Embedded Intel Atom® Processors
Technological Conversations about Intel Atom® Hardware, Software, Firmware, Graphics
1184 Discussions

EMGD hard locking system occasionally on X server shutdown

GMcCo1
Beginner
2,604 Views

My hardware is a VL-EPM-24EU (VersaLogic board w/ Z520PT). I've been experiencing system hard locking on X server shutdown with the EMGD. I'm using a custom embedded Linux running 2.6.33.9-rt31 but I've also reproduced the problem on a stock installation of Fedora 14. Initially I was using EMGD 1.5.15 but I upgraded to 1.6.0.1922 hoping the problem would go away (it didn't). The system hard locks on X server shutdown roughly 1 out of 200 times when running Fedora 14. When running my custom distro with PREEMPT_RT turned on the problems seems to happen roughly 10 times more frequently.

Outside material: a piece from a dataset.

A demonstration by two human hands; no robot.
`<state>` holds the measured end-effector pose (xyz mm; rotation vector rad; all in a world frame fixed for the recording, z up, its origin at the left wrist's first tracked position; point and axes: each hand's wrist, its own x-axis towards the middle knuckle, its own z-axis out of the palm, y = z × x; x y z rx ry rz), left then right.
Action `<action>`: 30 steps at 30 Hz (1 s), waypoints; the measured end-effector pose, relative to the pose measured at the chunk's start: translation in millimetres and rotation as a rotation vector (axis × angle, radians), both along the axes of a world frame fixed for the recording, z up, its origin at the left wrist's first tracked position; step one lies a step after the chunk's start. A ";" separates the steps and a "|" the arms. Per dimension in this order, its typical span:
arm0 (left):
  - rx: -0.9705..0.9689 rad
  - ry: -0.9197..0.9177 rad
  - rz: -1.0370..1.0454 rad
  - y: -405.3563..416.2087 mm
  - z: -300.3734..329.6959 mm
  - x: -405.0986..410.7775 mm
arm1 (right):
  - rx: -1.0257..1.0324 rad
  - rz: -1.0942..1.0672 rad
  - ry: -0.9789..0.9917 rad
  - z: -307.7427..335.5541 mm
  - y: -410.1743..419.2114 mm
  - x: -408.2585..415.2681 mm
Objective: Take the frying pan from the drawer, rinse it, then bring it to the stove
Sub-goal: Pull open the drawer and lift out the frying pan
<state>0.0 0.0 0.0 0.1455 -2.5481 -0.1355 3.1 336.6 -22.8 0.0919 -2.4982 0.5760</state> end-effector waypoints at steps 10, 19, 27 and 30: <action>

I enabled debug prints in emgd-dkms and redirected console output to a serial port and I found the hardlock always happens when emgd-dkms is in the "Restore the GTT entries" for loop in reg_restore_gtt_plb().

 

I have a script which automates replication of the problem and I've replicated it at least 5 times on Fedora 14 and probably 50 on my custom Linux distro. On my custom Linux distro I tried enabling the NMI watchdog as well as sending SysRq commands as far as I can tell the system is completely dead at this point.

I even went as far as disabling interrupts with raw_local_irq_save/restore around the Restore GTT entries for loop. This didn't seem to help at all.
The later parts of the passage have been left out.